Today was my official first day of class in this new semester. It's Developmental Psychology. I think it's gonna be a doozy but I love that shit. So I'm not really too worried about it. My friend Shannon (from another class we had together a year ago or so) is also in the class. I got there first and sat in the front row, like I always do. Yep, I'm the nerdy girl in the front taking all the nights whilst highlighting everything in my notes. She comes in and says "You're sitting in the front row, FIGURES!". I like the front row. I can hear everything. I can see everything. Sue me. At least I'm not taking this class over because I flunked it the first time!!!!!

I'm finally getting my online stuff down. Yesterday afternoon I was completely lost. I couldn't make an orientation because of work so I had to go about it on my own. I was freaked the hell out but I stuck with it and finally figured out the system. I was a bit overwhelmed when I got in and saw all there was required but I'm okay now. And hell, I've already submitted all of the assignments that are due for next week!

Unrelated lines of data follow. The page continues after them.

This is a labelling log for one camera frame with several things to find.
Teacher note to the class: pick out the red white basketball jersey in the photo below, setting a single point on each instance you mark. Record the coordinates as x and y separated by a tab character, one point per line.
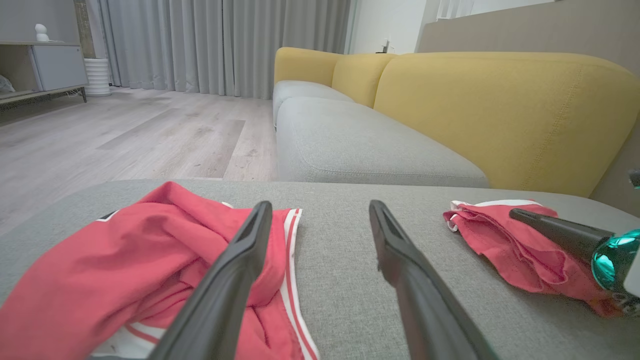
100	260

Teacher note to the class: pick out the grey sofa seat cushion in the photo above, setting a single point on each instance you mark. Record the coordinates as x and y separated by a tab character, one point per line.
360	145
300	90

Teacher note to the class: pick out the white ribbed cylinder appliance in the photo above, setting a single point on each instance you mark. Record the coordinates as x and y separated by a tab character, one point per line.
97	77

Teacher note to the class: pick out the small white figurine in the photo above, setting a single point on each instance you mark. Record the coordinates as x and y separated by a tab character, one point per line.
41	32

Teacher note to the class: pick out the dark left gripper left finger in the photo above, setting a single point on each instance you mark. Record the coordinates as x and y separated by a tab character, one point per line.
220	290

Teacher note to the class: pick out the yellow sofa backrest cushion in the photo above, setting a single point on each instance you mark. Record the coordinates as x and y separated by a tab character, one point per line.
305	65
500	115
360	77

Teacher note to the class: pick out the small pale grey bundle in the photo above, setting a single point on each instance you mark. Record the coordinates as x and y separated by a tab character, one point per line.
6	85

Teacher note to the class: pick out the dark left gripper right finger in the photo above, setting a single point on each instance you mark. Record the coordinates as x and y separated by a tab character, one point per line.
425	310

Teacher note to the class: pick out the red shorts with white band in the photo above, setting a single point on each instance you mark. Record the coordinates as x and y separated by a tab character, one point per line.
510	250

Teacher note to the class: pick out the large grey sofa chaise cushion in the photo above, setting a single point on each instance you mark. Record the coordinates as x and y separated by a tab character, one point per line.
340	270

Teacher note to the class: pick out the grey pleated curtain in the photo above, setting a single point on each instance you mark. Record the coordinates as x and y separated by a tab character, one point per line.
225	45

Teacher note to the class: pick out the small dark object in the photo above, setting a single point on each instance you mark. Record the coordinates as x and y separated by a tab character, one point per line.
385	47

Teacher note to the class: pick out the grey low cabinet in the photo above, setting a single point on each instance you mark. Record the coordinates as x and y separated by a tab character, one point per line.
60	67

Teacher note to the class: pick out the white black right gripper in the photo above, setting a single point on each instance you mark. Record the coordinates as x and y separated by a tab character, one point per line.
617	260

My nursing meeting yesterday was quick and painless. I really didn't learn anything more than I already knew but it was mandatory that I went. I signed my official "letter of intent" and was told that I'll be starting in the Fall of 2009. That wasn't news. But at least now I'm officially on the waiting list.

Then we had to have one on one interviews with the Dean of Nursing or whoever she is. They basically go over your file and application and make sure you're on the right track, etc. My advisor is encouraging me to take courses towards my Bachelors while I'm waiting to get in because in a year from now I'll have ALL of my prerequisites done. I haven't decided yet if I'm going to do that. By then I'll have over 2 years of school under my belt and I may just wanna take a break. Part of me wants to keep my mind fresh though. Hell, I don't know. I'll cross that bridge when I get there.

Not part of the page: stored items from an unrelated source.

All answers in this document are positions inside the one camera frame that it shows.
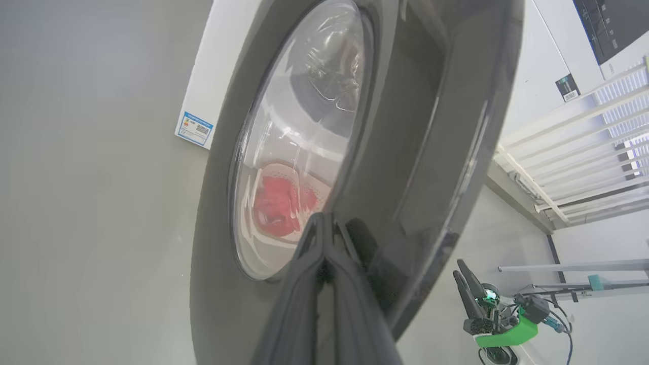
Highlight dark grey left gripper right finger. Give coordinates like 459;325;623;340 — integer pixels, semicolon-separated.
324;213;404;365

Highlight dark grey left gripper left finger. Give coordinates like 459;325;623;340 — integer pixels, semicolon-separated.
251;212;328;365

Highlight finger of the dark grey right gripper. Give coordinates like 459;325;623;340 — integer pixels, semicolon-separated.
453;270;480;321
456;259;487;301

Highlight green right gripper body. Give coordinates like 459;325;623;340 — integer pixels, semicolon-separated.
464;304;539;365

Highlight dark round washing machine door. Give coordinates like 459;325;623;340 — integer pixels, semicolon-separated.
190;0;525;365

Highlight cream perforated laundry basket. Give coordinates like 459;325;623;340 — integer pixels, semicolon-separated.
243;161;333;249

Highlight white washing machine body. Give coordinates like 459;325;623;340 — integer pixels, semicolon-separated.
174;0;649;153

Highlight grey metal rack bars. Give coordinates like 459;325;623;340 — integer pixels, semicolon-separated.
498;259;649;305

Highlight white railing fence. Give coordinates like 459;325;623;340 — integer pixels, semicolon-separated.
494;56;649;229

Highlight blue energy label sticker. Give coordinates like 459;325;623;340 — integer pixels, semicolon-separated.
175;112;214;148

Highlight small black washer sticker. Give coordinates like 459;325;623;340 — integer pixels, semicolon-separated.
555;74;581;103

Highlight black washer control panel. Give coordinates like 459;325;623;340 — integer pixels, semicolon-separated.
573;0;649;65

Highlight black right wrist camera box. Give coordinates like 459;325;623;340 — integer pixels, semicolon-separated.
514;293;552;325

So tomorrow is my birthday. We have a big thing planned, it should be fun. We're going to grill out (probably in the snow I'm sure) have lots of food and cake and ice cream. It should be interesting. It's mostly my family and neighbors who are coming. I'm sure I'll have a ton of fun pictures to share when it's said and done.

Oh, my cellie rang at exactly 6:21 AM this morning. It was one of my bosses calling to ask me if I was interested in coming in and working today. Uhhh NO. It's my day off. But I couldn't go anyway because I had school. Honestly, I probably wouldn't have gone anyway even if I didn't have to go to school. I'm still a bit burned out on that place at the moment. I love my job, don't get me wrong. But I put in 48 hours in that joint in four days. That's plenty thankyouverymuch. So of course my ass couldn't go back to sleep after she called. Damn you!

Well that's all I know...Jax is over there trying to finish up a parakeet puzzle that we've all been working on so that she can clear off the card table for my birthday party tomorrow night.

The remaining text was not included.